Der DiCV Osnabrück verfolgt einen sozialräumlichen Ansatz, vgl. dazu das 4. strategische Ziel des Verbandes: "Vor dem Hintergrund der Kommunalisierung, Sozialraumorientierung sowie der stärkeren Zusammenarbeit zwischen Caritas und Pastoral wird die mittlere Ebene des DiCV gestärkt." Dazu gehört die Mitgestaltung des eigenen Sozialraums sowie fallübergreifende Netzwerkarbeit, die Kooperation mit diversen gesellschaftlichen Akteuren und die Stärkung des gesellschaftlichen Bewusstseins bei Individuen, Gruppen und Organisationen. Angestrebt wird die inklusive Beteiligung von Benachteiligten, d. h. aktive Teilhabe wie Teilgabe an der Gesellschaft.

Weltanschauliche Grundlage der Sozialen Arbeit der Caritas ist der christliche Glaube. Daraus resultierende soziale Werte bilden die Prinzipien der katholischen Soziallehre. Als kirchlicher und gesellschaftlicher Akteur steht der DiCV Osnabrück in der Verantwortung, im Rahmen seiner Möglichkeiten an ihrer Realisierung zum Wohle aller mitzuwirken:

  • Personalität: Jeder Mensch besitzt in seiner Gottebenbildlichkeit eine unverlierbare Würde. Als Individuum einzigartig, ist er zugleich als soziales Wesen auf andere bezogen. Menschen als Personen zu schützen und in ihrer freien verantwortlichen Lebensgestaltung zu unterstützen, ist das Ziel gesellschaftlicher Ordnung bzw. des Bemühens um das Gemeinwohl.
  • Solidarität: Kein Mensch lebt aus sich und für sich alleine. Aufeinander angewiesen, sind Menschen verpflichtet, füreinander bzw. für das Gemeinwohl einzustehen. Die Erfüllung humaner und sozialer Grundbedürfnisse aller ist Aufgabe einer gerechten sozialen Ordnung.
  • Subsidiarität: Soviel Eigenverantwortung wie möglich, soviel Unterstützung wie not-wendig. Im Dienst der Personalität sollen Einzelne oder kleinere Einheiten möglichst viel selbst gestalten und verantworten können. Im Dienst der Solidarität sollen übergeordnete Einheiten unterstützend wirken, wo es aus eigener Kraft nicht geht: Hilfe zur Selbsthilfe, Empowerment zur Teilhabe/-gabe.
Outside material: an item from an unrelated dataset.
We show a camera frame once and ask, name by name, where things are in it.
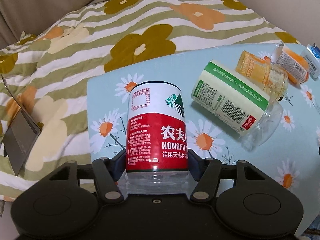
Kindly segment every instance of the table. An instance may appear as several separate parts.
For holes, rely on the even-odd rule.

  • Gerechtigkeit: In einer gerechten Gesellschaft sind die o.g. Prinzipien realisiert, kommt jedem Menschen das zu, was ihm zusteht. Dabei gesteht jeder auch dem anderen die Rechte und Freiheiten zu, die er umgekehrt für sich selbst beansprucht.
  • Nachhaltigkeit: Bei der Realisierung der Sozialprinzipien ist auf das Wohl nachfolgender Genera­tionen zu achten. Für einen nachhaltigen Gebrauch von Ressourcen zur persönlichen und gesellschaftlichen Entwicklung müssen ökonomische, ökologische und soziale Faktoren ausgewogen und vernetzt berücksichtigt werden.
  • Option für die Armen: Nach dem Vorbild Jesu haben die Bedürfnisse von Schwächeren und Benachteiligten Vorrang vor den Interessen von Stärkeren und Bessergestellten. Soziales Engagement fördert das Gemeinwohl, indem es die Personalität von Menschen mit Hilfebedarf durch solidarische Maßnahmen und subsidiäre Strukturen unterstützt.